Re: [Chicken-hackers] [PATCH] Adding iset to core and using it for Unico

On Mon, Feb 4, 2013 at 12:17 AM, Peter Bex <address@hidden> wrote:

On Mon, Feb 04, 2013 at 12:02:44AM +0900, Alex Shinn wrote:
> iset manages integer sets. The srfi-14 proposed
> is a thin wrapper around iset, first translating chars to
> integers. We could alternately remove the integer
> interface and just use chars for everything.

That would require an entirely different implementation, wouldn't it?
At least, iset being based on bit-vectors wouldn't be able to
store characters as-is.

Right now we have:

(define (iset-contains? iset n)

(... <lookup> iset n ...))

(define (char-set-contains? cset ch)

(iset-contains? cset (char->integer ch)))

It's not a big change, but we could remove the wrapper:

(define (char-set-contains? cset ch)

(.. <loookup> cset (char->integer ch) ...))

Not much actual code is removed, but we do get rid of

a whole unit and its exported bindings.

> > Why did you chose to import the entire iset egg?
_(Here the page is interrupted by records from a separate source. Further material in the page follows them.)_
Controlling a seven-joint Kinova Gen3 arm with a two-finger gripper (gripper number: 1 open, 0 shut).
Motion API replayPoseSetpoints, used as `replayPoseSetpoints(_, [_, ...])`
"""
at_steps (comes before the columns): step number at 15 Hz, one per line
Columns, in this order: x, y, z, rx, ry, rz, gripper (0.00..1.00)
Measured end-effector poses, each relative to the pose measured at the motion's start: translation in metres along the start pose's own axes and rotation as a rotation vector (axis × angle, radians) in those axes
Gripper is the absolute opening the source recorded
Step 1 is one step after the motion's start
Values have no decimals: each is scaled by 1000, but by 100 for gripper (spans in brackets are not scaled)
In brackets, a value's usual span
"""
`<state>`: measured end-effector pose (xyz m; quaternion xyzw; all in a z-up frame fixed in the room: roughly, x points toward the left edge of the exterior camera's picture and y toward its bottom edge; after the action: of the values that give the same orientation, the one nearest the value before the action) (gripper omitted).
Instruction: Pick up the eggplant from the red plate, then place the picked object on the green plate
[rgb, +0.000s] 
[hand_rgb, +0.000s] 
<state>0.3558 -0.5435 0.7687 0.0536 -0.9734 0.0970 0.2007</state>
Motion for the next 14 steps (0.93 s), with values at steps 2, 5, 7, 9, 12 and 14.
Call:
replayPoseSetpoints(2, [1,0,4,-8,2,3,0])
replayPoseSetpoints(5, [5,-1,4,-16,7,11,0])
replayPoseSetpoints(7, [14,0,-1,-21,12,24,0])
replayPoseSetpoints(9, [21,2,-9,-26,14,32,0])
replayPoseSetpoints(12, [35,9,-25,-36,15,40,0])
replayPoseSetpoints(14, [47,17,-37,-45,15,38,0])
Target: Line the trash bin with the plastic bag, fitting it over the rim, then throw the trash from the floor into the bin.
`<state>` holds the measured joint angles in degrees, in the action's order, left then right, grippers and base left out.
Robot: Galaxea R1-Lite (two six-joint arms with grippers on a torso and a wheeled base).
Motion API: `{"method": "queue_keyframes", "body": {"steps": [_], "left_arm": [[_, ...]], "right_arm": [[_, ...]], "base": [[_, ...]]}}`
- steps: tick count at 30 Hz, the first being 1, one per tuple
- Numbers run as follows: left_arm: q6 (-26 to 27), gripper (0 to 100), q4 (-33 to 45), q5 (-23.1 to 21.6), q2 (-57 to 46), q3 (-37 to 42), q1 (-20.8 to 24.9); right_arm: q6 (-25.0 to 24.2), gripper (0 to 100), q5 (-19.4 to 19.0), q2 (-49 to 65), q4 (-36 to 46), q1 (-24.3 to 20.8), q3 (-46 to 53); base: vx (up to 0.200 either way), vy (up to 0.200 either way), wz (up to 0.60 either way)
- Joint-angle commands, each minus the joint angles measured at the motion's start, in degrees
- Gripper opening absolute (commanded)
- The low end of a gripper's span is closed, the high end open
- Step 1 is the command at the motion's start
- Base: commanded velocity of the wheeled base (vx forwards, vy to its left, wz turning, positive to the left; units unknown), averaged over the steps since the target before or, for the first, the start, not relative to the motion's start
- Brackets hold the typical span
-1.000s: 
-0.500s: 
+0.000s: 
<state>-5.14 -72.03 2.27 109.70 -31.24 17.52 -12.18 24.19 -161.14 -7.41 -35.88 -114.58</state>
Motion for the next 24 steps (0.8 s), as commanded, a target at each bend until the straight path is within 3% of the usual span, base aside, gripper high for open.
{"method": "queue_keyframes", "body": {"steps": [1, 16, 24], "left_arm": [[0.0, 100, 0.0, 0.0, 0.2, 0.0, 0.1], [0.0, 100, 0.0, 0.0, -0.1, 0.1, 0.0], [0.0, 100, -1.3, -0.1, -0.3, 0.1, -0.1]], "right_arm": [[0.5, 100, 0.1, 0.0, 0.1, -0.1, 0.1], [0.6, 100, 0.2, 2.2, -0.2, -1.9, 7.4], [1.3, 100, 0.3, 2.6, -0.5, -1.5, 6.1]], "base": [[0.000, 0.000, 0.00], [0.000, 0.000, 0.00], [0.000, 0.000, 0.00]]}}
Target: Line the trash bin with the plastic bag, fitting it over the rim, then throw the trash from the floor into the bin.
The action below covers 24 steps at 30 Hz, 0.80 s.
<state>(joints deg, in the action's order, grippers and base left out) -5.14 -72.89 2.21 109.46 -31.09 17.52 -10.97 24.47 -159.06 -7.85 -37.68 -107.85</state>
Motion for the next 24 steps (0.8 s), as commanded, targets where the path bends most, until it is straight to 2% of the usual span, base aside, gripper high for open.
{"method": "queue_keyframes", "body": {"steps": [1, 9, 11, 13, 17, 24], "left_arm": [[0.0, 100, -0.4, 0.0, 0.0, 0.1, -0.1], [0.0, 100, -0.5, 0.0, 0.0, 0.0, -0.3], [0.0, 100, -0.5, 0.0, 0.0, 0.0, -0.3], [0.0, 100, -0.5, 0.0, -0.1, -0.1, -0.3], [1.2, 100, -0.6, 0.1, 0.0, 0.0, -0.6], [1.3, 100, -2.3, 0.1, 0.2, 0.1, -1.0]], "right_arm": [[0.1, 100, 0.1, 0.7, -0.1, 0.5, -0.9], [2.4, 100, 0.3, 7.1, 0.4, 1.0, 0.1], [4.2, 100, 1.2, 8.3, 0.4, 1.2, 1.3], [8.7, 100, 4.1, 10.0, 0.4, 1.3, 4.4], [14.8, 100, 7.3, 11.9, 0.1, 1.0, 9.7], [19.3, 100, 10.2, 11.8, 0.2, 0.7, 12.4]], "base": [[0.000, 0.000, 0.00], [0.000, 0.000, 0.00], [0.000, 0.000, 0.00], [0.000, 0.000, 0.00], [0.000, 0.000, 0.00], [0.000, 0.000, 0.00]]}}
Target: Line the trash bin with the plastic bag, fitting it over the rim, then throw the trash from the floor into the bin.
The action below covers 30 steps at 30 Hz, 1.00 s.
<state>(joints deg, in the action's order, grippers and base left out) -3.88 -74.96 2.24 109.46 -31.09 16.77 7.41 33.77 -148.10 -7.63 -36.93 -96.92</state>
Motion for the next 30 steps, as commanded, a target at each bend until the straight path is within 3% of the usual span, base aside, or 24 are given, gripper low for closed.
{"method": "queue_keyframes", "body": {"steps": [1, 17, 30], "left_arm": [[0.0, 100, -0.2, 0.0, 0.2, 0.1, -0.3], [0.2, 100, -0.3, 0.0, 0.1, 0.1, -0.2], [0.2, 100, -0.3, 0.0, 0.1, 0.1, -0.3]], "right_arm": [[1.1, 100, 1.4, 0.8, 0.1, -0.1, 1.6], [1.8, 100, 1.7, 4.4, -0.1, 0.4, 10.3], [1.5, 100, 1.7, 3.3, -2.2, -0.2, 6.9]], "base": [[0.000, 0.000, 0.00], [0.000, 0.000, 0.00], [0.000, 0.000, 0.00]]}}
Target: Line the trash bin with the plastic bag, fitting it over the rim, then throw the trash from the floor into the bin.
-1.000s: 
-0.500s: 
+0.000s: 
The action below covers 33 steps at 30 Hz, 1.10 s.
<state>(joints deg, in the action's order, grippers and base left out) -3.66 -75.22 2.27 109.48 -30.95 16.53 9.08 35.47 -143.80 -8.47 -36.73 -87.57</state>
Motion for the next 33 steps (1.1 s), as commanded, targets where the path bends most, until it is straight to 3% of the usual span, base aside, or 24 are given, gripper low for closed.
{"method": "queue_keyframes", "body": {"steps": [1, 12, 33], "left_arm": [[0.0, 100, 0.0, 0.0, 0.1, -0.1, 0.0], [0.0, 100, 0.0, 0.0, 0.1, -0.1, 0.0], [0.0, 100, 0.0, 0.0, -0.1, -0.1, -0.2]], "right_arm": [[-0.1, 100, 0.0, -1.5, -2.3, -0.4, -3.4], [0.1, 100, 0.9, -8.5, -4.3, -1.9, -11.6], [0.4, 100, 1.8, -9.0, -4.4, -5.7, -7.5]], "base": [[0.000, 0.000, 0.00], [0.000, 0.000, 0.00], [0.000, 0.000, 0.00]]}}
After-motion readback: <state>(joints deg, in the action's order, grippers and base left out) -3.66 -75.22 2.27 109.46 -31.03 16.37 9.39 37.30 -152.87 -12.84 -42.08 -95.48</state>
It would
> > make more sense to migrate the cset stuff from irregex into
> > srfi-14 and change irregex to use srfi-14, wouldn't it?
> > This would mean less code, overall.
> >
>
> That's why I asked in advance what people wanted
> (is lib size or runtime memory or speed more important?),
> and since the only response I got was "could you provide
> a patch" I sent what I think is the best option.

I guess most of us prefer speed and perhaps runtime memory,
but I just had no idea the code would be this large :)

> If we want to trim down the size, there's quite a lot that
> can be removed from iset. Almost all of the bit-vector
> operations can be removed, and because of the odd way
> I defined those I believe that's taking up most of the
> space.

I think if we need to have most of iset in core, it would
make sense to embrace it and export the interface so that
users can use it for their own code as well. I'm less sure
about the bit-vector API, so I think it would be great if
that could be boiled down to a minimum.

I had a look at it but didn't immediately see a lot that could
be removed. Every bit-vector operation was eventually used somewhere
deep in some procedure that made its way into an iset procedure.
Maybe this is just my unfamiliarity with the iset code.

Of the boolean ops, only bit-vector-ior is needed.

The optimization code is also not needed. Trimming

the obvious things, the result was down to 70k larger

than 4.8.0.1 (haven't checked what other diffs that

includes). I suspect merging the units would bring

this under 50k. I'm not sure how much would be

reclaimed by using this for irregex. There are tricks

to bum the code for size, but I don't have a lot of

time to spend on this.

SRFI-14 alas is a huge API - we can't really make it

_small_.

Alex

From:	Alex Shinn
Subject:	Re: [Chicken-hackers] [PATCH] Adding iset to core and using it for Unicode-capable SRFI-14.
Date:	Mon, 4 Feb 2013 00:44:27 +0900